I grudgingly put on the hospital gown and made my way to the bed where Kenzie began strapping me into all kinds of monitors. Now we’re talking, I thought to myself as graphs and images appeared on the computer screen to my left. Within seconds the sound of the babies’ heartbeats became discernible, and we could see the steady rhythms on the screen. A sigh of relief whooshed out of me, and I began to relax just a little. Aside from the heart monitors, I was also hooked up to a contraction monitor. Finally we were going to find out if what I’d been feeling all night were actually contractions or just something else insignificant. After watching for what felt like forever, Kenzie confirmed that they were actually contractions. But at this point they were not nearly as intense and were very sporadic. She didn’t seem super concerned at this point, so neither were Jon or I.
After several more routine checks, I was told that they were going to check my cervix. I had of course had my cervix checked a number of times in the preceding weeks, so I began to gear up for what was coming. After making a few last minute preparations, she checked me. As she finished, she informed us that I was dilated to a 4. I was very confused at first because she didn’t act alarmed at all, so I double checked to make sure I understood what she was saying. I knew a 4 wasn’t like the baby was about to come out, but it seemed a little far considering I was only 32 weeks. After calling the doctor back again, she calmly told us that we would not be leaving the hospital and that they were going to transfer us to another room.
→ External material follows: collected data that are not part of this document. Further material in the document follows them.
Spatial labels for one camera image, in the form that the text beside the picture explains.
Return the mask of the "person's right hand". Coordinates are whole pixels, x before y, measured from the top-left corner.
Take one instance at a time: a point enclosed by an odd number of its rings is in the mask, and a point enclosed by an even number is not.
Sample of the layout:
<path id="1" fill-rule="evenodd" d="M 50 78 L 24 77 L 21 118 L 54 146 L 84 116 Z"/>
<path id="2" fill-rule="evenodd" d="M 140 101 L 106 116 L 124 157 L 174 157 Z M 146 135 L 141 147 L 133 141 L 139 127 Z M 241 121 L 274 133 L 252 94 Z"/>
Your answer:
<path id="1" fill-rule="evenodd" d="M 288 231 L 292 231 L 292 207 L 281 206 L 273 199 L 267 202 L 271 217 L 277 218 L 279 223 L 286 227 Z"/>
To say I was surprised would be an understatement. Sadly the details of what happened next are already a little fuzzy, but I know they immediately wheeled me down the hall and into a new room where they hooked me up once again to all the monitors as Jon and I sat in disbelief. I began to think through all the things that were left undone at home…all the things I didn’t bring with me…and all the things I still needed to prepare before babies’ arrival. But I was quickly realizing that none of that was really going to matter. Shortly after arriving to my new home around 2 in the morning, we were told that in order to stop the contractions, they were going to put me on a magnesium drip. The magnesium would slow down my entire system, and therefore hopefully stop the contractions, which were working to further dilate me. I vaguely remember being told that the magnesium could have some side effects, but nothing could have prepared me for how it made me feel. My whole body heated up like a furnace, radiating heat through my face, my neck…my entire body. As it worked to slow down the contractions, it also slowed down everything else which left me unable to even lift my arms. I couldn’t use my muscles or even focus my eyes on anything. When someone would talk to me I would try to look at them, and my eyes would just cross, my eyelids hanging heavy. I’ve never felt anything like it before. While it left me feeling extremely miserable, it did in fact stop my contractions, and by morning we were all feeling much less alarmed about the babies’ coming. I was only 32 weeks, and the twins were definitely not ready to thrive in the outside world. At this point our goal was to keep them in as long as possible, whether that be another 3 days or 3 weeks. Thankfully the babies themselves were doing great, and all the nurses kept bragging on them, which made me a really proud mama:) And I got to fall asleep to their heartbeats every night, so if there ever was a plus to hospital bedrest that was definitely it.
Over the course of the next 10 days (day 2, day 5, day 6, day 9) the days became a bit monotonous. I was in and out of labor, and off and on magnesium on a daily basis. At one point, they gave me a little break from the magnesium and treated me with a Breathine shot instead. Ironically, instead of slowing down my system, this sped things up, making my heart race and my body feel jittery. Thankfully, Jon was able to take off work some as well as work from the hospital room quite a bit. His office was a stone’s throw away from my hospital room, which was such a blessing. I spent the days either trying to get through the pain or being mostly incoherent from the medication. There were some easier moments that I would use to write a blog post or have a visitor, but almost every time visitors would leave, contractions would inevitably start back up, so we tried to keep people at bay. I’m not much of a TV watcher, but OKC Thunder was in the playoffs during that week, so Jon and I watched our first games of that season on some evenings.
While it was the hardest 10 days of my life, it was also really hard on Jon. He was trying to keep up not only with his day job, but also his side business, keep me company, communicate what was going on with me to everyone and take care of things at the house among other things. I can’t imagine how he could have done more to keep us both sane and things running smoothly on the outside, while in that little hospital room it felt like life was on pause. I really don’t know what I would have done without him.
There were moments when our time in the hospital seemed like it would never end, and we found ourselves torn between wanting it to end and wanting it to last so that the babies could keep growing. Mostly we just wanted to make sure they were going to be healthy. But on day 10 we woke up early after a long night of contractions, having no idea that it would be the scariest, but most incredible day of our lives.